Yes, that is often true, not always, but often. But notice how we actually do make efforts to achieve the pain that makes something real, as long as that pain is part of the choice we made. In our efforts to recover nature, for example, we get more and more extreme: boats across the Atlantic, cliff climbing for three days and nights, sleeping in nylon hangers, Outward Bound-type stuff, vision quest, naked on the mountain overnight. We seek raw experience precisely because it gives the feeling of the real. But the ironies are apparent. You're choosing to go out there and starve on a mountaintop. Not because your tribe will expel you if you don't or because you don't know what else to do, but because you want to feel real. So you take a reality trip, as it were...
I'm trying to think -- not of solutions! -- but of things that could emerge to fill this hole in real experience. National service?
Sure, that might emerge. And it would certainly be a good thing, because it would have practical results. But on the issue of filling this hole in general, I'd be more inclined to say: What's the problem? To me, compared with the millions of people in the world, living in misery, left out of mediation entirely -- this isn't a problem! We're so fucking lucky it's ridiculous. The only way this is a problem is because we've got so much ... [makes hand gestures suggesting an overwhelming torrent of options and stimulation forcing its way into the brain].

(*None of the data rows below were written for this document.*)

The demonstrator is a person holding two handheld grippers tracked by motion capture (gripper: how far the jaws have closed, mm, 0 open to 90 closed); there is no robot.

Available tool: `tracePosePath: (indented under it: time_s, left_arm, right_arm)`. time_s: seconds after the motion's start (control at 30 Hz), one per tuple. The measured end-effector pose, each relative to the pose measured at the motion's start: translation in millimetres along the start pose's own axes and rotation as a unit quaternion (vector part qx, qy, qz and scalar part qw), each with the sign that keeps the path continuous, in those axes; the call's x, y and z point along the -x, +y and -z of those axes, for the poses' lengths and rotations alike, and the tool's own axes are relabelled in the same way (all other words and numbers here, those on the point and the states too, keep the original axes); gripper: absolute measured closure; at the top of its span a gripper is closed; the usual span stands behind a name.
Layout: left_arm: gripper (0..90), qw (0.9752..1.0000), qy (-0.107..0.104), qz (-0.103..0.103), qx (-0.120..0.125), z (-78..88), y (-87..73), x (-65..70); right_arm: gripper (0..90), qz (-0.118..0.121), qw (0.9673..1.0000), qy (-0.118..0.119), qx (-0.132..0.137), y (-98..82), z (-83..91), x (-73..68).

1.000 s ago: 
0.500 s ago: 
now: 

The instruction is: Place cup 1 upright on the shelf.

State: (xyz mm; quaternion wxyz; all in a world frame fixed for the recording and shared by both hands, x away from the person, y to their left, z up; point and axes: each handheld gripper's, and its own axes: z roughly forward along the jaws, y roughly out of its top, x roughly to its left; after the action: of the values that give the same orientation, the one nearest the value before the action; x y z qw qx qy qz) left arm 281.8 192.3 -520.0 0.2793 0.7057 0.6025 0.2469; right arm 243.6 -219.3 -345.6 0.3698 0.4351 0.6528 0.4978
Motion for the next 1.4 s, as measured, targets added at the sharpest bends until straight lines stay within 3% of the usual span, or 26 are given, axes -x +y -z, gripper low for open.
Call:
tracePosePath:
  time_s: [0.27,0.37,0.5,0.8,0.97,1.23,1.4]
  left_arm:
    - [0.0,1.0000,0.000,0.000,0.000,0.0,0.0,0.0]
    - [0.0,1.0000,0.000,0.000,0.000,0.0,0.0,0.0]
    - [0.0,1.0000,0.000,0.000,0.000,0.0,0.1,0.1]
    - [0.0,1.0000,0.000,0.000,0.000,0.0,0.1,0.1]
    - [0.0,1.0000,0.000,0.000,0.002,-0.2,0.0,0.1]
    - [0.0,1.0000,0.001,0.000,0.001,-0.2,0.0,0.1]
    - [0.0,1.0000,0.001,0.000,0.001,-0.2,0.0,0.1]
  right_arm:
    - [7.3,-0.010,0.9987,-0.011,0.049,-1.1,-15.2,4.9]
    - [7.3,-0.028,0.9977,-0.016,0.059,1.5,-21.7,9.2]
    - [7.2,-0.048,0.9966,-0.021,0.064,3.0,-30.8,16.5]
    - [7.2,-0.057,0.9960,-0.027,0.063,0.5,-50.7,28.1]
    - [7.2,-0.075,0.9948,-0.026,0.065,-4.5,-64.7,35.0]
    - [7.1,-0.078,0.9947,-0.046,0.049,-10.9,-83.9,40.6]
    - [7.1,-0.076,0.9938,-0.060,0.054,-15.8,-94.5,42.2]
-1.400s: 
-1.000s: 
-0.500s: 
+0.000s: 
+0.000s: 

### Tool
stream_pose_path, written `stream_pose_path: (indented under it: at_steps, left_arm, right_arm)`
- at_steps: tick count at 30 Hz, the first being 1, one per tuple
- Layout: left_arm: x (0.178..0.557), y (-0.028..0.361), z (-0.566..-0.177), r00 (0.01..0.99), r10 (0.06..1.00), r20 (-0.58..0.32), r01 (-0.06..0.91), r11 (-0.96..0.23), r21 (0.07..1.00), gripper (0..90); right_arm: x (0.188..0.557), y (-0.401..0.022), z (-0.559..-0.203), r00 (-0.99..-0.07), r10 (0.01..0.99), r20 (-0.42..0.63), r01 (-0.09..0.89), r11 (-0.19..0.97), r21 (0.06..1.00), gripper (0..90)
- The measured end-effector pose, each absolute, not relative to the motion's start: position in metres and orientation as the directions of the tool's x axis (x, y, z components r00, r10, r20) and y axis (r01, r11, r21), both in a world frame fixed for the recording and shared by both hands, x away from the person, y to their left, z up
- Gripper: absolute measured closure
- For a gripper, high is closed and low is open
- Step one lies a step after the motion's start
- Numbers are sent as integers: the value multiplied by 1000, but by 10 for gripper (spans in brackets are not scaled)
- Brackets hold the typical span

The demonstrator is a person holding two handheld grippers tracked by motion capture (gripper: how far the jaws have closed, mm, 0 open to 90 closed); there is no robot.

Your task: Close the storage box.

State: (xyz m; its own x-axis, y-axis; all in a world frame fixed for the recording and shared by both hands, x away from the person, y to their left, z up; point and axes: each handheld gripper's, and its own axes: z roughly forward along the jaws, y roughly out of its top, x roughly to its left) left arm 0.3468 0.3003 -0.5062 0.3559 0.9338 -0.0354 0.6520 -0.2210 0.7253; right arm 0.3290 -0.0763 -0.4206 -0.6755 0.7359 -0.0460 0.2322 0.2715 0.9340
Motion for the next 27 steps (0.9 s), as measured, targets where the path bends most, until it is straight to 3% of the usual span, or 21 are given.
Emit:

[In depressed-teenager voice.] "I don't know what to do with all my options. I've got angst and depression because I'm not significant enough." Please!
My art isn't important enough!
Exactly! Everyone's an artist, or a DJ, or something. Wonderful, isn't it? And who's to say what's better art? I like this, you like that, whatever. Isn't this mostly a good thing?
If not provide a solution to the problem, what do you hope the book can do?
I'm hoping I'm going to cause intellectual pain. I hope people will be stimulated by that pain to find ways to come to some kind of new plateau of authentic existence, perhaps, but there's something more important than that. This was really a revelation to me, the way it came up in the conversation. And that is: What's the problem? I don't care about us. What really matters is all those people out there dying while we're playing video games and our culture is ignoring them, usually. There's a feeling that mediation is perpetuating the grave injustices in the world. I don't think that has to be the case at all. In principle, I see no reason why it couldn't become enormously fashionable for a whole generation of Western Europeans and Americans to suddenly do something about world poverty. You don't have to do that much to make a serious dent in it. That seems to me to be a conceivable thing to happen, even without finding some authentic way to exist first. You can continue to struggle with the authenticity of your options and performances and still be of concrete assistance.
To me, that's a bit like accepting the artificiality of a role and doing it anyway.
That might well be a good way to go. I'm a phony and I love it!